*** Opening Supplied material ***

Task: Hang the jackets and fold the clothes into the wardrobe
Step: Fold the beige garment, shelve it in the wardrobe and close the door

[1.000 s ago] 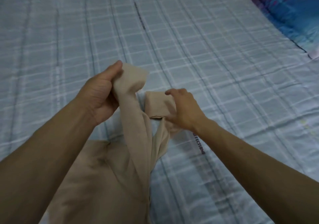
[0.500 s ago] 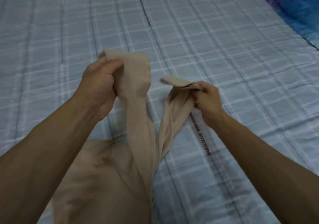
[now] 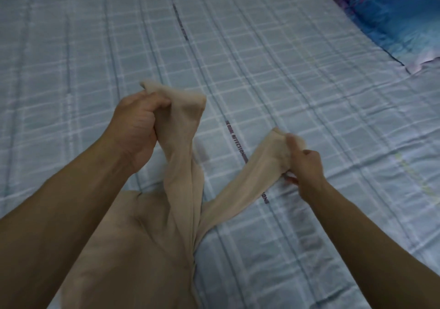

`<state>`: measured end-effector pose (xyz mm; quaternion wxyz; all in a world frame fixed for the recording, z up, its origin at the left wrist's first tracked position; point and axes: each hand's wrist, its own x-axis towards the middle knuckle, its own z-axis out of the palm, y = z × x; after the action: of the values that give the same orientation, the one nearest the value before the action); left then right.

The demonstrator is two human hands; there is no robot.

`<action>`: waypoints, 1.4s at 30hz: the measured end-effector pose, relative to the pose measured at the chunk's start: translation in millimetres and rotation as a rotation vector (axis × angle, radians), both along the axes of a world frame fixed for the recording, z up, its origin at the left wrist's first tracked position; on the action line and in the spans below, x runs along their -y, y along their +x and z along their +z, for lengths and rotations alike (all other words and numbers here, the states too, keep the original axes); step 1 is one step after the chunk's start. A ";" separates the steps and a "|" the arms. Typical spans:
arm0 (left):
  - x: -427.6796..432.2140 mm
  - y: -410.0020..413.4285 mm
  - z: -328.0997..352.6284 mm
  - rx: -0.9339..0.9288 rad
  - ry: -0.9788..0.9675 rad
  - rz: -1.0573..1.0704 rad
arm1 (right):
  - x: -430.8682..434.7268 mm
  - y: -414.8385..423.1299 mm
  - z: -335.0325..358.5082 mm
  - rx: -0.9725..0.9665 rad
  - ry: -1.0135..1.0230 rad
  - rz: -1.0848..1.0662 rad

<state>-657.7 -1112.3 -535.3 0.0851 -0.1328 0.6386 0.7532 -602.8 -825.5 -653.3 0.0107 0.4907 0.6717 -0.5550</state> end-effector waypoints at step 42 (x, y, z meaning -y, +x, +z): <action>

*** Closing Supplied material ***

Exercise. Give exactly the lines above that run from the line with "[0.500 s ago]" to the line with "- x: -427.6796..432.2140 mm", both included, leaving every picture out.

Response area.
[0.500 s ago] 
[now] 

`<state>`: measured end-effector pose (xyz mm; quaternion wxyz; all in a world frame fixed for the recording, z up, its origin at the left wrist's first tracked position; point and axes: each hand's wrist, its own x-axis towards the middle knuckle, its own z-axis out of the palm, y = z × x; after the action: of the values that give the same orientation, the one nearest the value before the action); left then right.

The demonstrator is two human hands; there is no robot.

`<action>`: waypoints, 1.4s at 30hz: the measured end-effector pose, relative to the pose measured at the chunk's start: translation in millimetres and rotation as a rotation vector (axis × angle, radians), both along the axes of a world frame fixed for the recording, z up, its origin at the left wrist's first tracked position; on the action line and in the spans below, x runs along their -y, y along their +x and z along their +z, for lengths and rotations alike (all other words and numbers here, the states too, keep the original axes); step 1 is one step after the chunk's start. A ";" separates the steps and a "|" the arms. Typical spans:
arm0 (left):
  - x: -427.6796..432.2140 mm

The answer is now complete.